Quatro espanhóis que partilhavam a prisão com o gendarme argentino também viajaram no avião que o levou de Bogotá a Madrid. Nahuel Gallo no Rodeio 1. São dois turistas bascos: um marinheiro canário de um navio caçador de tesouros e um comerciante valenciano.

“Vamos verificar todas as liberdades. Já conhecemos algumas pessoas a caminho da liberdade, incluindo estrangeiros”, confirmou. Alfredo RomeroO presidente da ONG “Fórum Penal”, no início do processo lento e tortuoso, que em outras ocasiões chegou a durar dias. A esperança dos defensores dos direitos humanos é que metade dos 800 presos políticos, segundo as informações que receberam, sejam libertados, embora a exigência seja que todos recuperem a liberdade.

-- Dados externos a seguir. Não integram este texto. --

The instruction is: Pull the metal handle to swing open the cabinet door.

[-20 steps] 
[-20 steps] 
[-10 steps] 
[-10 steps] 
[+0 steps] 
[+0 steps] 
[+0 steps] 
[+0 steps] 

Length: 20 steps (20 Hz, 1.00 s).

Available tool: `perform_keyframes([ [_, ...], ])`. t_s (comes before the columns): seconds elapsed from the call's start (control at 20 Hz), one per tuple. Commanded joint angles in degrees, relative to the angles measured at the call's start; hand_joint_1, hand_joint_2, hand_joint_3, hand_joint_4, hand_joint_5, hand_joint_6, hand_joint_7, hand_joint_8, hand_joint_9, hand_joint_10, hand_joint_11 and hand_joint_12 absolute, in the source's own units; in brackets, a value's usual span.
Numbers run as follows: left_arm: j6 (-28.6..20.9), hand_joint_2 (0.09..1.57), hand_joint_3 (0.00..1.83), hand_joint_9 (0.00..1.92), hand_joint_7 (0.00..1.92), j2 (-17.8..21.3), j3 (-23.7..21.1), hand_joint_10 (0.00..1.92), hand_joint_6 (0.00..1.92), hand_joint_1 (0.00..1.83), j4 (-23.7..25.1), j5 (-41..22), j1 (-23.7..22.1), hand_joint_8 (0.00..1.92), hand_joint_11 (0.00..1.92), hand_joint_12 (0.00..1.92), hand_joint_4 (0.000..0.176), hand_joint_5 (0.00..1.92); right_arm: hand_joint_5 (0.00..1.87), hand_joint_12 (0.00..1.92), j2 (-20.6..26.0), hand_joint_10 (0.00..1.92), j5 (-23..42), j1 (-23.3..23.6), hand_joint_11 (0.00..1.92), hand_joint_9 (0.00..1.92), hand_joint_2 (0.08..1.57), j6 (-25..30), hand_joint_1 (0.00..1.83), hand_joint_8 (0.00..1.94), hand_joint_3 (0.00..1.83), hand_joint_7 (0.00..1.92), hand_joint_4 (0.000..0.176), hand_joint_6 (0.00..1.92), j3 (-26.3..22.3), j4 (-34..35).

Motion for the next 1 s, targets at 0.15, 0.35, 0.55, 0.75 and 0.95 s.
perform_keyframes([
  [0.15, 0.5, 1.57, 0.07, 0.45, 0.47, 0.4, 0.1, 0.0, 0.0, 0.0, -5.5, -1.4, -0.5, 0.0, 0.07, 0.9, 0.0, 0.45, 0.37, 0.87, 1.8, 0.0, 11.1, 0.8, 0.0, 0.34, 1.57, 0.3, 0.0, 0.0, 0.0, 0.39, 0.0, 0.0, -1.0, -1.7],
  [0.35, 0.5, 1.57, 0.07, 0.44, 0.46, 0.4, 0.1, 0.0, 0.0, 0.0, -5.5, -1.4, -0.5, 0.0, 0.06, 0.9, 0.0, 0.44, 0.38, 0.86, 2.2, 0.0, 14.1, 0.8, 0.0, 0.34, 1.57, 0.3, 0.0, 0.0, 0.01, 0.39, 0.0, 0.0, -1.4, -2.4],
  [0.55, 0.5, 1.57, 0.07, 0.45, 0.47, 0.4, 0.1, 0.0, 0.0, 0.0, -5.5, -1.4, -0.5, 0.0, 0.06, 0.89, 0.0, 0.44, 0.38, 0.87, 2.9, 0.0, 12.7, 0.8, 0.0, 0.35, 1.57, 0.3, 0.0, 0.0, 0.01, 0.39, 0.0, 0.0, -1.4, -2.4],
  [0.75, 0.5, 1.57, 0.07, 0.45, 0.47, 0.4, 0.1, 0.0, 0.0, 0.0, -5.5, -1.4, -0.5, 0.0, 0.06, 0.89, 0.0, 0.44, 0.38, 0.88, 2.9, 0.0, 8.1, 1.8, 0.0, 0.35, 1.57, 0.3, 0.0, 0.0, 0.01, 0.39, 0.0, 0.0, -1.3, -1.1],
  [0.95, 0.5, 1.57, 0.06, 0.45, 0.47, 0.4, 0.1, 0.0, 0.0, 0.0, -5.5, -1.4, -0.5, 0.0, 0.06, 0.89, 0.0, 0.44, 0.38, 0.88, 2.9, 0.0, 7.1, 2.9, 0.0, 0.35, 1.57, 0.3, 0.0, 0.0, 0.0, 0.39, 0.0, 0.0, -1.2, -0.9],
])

Mais notavelmente, as libertações estão a ocorrer durante um período de transição controlado remotamente a partir de Washington, enquanto Caracas não parou de usar o terrorismo de Estado contra o seu povo. “Há muita clareza nisso Embora Maduro não esteja presente, o aparato de controle e repressão permanece intacto. Além do mais, é um momento muito perturbador, dado queO setor Diosdado Cabello mostra força com presença de grupos revolucionários nas ruasde uma forma que há muito não acontecia. O decreto sobre a sedição está em vigor, mais pessoas estão sendo detidas”, alertou o sociólogo ao LA NACIÓN. Rafael Uzcategui, Presidente do Laboratório da Paz.

As redes sociais até captaram um vídeo da polícia forçando uma mulher a pedir desculpas por torcer pela derrubada do ditador Maduro. “Não fiz isso com más intenções. Lamento de todo o coração. Não sou extremista. Por favor, me perdoe de verdade.”recitou um jovem algemado entre dois agentes mascarados com o dobro de sua idade.

“Para que os venezuelanos entendam este processo de libertação como um verdadeiro gesto rumo a uma transição pacífica, ele deve ser acompanhado de duas coisas: o fim da perseguição, a política da porta giratória onde alguns saem e outros são detidos, e o início do processo de retorno dos exilados“, o internacionalista mergulhou em LA NACIÓN. Luis Pechevítima de um ataque transnacional em Bogotá no ano passado, no qual foi baleado seis vezes.

Para amenizar o impacto das libertações, Delsey Rodríguez apareceu na televisão para anunciar o início dos trabalhos de reconstrução do que foi destruído pela ofensiva militar de 3 de janeiro. “Que venha a mão amorosa do governo bolivariano”, declarou.